- [What is required]
Which of the lines in the data mention the string "trash"? List them all.

(Dataset items)
____

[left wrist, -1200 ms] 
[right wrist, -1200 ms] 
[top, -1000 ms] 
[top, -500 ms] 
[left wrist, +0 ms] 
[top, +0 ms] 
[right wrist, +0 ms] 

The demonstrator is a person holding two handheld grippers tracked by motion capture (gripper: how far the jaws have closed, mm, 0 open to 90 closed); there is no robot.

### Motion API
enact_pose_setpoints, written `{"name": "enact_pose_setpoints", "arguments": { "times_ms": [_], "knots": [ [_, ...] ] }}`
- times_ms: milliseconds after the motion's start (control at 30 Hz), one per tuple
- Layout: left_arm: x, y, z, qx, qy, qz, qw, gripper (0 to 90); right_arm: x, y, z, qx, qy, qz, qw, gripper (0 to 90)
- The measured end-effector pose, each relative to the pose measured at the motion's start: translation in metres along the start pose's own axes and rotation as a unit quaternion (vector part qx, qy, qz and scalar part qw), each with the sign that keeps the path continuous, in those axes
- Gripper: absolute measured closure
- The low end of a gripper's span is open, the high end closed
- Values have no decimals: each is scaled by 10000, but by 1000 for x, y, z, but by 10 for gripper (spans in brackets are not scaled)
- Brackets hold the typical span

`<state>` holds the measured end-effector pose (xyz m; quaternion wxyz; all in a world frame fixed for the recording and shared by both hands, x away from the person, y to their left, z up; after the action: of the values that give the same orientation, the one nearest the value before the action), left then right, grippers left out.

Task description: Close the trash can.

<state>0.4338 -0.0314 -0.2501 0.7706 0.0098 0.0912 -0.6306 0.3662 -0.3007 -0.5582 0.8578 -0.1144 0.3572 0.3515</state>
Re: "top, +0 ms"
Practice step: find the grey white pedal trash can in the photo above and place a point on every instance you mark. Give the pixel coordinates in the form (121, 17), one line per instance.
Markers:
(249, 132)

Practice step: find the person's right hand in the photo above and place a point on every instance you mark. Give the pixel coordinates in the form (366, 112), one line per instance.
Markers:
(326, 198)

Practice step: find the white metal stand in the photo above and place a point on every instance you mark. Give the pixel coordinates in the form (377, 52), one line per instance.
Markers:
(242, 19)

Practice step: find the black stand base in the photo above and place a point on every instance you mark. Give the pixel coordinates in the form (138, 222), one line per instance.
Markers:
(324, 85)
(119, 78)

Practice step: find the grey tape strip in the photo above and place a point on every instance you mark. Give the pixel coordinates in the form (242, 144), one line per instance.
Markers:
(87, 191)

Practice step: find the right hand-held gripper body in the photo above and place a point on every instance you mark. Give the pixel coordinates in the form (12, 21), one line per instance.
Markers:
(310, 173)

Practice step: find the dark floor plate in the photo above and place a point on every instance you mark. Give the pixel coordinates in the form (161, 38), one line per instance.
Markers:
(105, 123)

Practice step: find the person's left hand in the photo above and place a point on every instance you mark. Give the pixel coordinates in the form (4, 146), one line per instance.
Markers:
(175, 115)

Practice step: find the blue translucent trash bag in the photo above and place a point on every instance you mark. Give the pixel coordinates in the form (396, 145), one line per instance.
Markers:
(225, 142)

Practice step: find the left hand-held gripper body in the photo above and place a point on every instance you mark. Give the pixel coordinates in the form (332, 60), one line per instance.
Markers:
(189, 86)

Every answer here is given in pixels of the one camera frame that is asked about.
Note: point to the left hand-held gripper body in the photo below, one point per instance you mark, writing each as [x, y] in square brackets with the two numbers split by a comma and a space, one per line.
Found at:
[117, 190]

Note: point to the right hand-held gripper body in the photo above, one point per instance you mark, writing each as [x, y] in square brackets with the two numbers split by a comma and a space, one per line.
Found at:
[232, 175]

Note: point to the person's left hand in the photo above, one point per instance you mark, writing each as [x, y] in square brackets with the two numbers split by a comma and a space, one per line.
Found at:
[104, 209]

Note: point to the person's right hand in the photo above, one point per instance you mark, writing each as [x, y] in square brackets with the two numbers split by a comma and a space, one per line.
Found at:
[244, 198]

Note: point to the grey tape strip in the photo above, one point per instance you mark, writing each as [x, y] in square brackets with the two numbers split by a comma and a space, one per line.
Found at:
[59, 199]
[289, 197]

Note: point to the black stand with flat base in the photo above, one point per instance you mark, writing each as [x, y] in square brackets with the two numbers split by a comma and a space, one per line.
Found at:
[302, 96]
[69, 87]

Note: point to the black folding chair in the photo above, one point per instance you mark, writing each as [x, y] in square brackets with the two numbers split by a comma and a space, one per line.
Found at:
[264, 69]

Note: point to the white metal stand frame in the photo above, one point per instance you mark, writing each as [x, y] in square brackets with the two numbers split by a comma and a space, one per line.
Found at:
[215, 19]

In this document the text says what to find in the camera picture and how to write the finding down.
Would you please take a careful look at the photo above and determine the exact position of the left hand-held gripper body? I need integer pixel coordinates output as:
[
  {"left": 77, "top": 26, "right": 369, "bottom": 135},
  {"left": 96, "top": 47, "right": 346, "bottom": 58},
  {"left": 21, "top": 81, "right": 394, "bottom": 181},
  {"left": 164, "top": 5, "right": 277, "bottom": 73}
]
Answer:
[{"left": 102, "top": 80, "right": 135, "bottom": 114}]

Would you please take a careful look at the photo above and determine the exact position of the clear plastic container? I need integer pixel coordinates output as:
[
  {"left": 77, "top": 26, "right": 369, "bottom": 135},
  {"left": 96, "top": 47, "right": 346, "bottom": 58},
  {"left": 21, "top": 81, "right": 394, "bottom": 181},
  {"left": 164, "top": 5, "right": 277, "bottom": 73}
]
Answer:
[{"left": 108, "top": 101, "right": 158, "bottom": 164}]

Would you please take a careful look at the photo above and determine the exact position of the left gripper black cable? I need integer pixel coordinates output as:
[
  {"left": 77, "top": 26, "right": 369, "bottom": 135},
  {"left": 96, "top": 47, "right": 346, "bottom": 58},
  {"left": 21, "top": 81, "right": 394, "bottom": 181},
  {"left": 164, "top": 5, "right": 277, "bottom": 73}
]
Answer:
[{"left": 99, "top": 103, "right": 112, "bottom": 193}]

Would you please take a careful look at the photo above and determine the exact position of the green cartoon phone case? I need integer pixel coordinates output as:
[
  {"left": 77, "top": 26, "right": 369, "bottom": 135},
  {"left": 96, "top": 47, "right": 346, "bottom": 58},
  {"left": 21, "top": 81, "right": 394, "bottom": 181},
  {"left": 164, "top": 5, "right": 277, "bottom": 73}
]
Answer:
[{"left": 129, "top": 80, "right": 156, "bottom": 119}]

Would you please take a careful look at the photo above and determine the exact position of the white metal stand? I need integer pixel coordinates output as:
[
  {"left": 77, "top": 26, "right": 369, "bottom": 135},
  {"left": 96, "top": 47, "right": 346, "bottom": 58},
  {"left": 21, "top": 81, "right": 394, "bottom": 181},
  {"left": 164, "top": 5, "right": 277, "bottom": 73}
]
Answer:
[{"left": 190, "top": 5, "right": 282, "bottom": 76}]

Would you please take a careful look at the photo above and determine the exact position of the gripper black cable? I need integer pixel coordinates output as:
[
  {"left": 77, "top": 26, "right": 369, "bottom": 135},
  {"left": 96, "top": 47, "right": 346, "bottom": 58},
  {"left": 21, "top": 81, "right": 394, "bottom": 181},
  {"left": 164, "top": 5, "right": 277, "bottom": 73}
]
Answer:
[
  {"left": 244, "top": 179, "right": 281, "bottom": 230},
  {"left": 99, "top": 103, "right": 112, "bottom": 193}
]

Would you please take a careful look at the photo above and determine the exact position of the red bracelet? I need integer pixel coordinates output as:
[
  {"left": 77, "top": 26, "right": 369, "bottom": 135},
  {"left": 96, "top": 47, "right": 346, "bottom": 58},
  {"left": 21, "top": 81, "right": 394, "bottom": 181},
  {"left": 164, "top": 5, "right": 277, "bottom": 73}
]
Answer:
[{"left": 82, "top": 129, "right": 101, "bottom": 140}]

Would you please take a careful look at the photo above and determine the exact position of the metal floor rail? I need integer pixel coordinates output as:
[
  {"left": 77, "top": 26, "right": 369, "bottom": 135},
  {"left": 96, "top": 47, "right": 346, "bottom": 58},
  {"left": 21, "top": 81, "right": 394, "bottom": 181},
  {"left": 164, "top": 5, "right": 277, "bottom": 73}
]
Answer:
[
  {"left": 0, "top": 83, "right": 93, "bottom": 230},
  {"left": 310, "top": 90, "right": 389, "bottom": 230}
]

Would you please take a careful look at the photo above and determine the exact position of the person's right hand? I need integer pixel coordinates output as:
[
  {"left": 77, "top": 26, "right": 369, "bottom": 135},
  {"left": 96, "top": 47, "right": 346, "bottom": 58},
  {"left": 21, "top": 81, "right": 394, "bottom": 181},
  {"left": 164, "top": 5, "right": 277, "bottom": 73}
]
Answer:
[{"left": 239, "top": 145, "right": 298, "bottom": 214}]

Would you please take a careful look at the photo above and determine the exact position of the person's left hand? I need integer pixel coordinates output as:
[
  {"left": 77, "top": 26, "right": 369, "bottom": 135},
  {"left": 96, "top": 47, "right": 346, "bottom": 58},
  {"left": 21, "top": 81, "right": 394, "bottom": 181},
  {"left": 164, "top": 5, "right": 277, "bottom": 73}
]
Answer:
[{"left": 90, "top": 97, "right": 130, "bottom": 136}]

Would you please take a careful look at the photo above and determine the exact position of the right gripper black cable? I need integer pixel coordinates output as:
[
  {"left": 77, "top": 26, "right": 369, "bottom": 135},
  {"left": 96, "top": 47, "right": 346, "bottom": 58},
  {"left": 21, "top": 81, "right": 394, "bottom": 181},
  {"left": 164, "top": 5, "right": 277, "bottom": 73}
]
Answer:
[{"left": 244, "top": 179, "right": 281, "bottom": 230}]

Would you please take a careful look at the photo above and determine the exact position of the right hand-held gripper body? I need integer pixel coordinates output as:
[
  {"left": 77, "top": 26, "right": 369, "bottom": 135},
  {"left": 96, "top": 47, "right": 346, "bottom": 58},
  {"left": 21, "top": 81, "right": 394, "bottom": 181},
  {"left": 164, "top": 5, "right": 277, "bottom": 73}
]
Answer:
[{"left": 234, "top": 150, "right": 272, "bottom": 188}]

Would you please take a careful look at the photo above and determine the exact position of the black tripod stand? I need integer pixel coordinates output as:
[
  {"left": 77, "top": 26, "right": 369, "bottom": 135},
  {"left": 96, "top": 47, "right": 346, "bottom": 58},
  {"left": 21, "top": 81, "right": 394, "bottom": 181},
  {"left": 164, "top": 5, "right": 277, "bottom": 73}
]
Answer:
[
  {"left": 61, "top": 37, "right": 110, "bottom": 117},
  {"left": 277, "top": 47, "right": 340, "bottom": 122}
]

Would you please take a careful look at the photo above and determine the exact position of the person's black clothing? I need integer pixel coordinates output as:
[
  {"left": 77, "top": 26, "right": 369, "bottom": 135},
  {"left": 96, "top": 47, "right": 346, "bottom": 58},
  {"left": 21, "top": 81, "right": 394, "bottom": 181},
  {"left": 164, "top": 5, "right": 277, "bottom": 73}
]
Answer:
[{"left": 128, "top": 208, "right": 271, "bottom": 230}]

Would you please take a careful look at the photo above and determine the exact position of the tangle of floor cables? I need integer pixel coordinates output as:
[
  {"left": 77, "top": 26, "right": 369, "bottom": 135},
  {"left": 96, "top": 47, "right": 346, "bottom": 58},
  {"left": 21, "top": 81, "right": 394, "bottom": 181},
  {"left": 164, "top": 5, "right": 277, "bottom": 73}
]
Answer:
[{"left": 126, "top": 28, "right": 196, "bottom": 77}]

____

- [Exercise output]
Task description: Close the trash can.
Practice step: find the grey white pedal trash can in the photo above and place a point on every instance you mark. Give the pixel coordinates in the form (121, 17), one line per instance.
Practice step: find the blue translucent trash bag in the photo above and place a point on every instance you mark. Give the pixel coordinates in the form (396, 145), one line per instance.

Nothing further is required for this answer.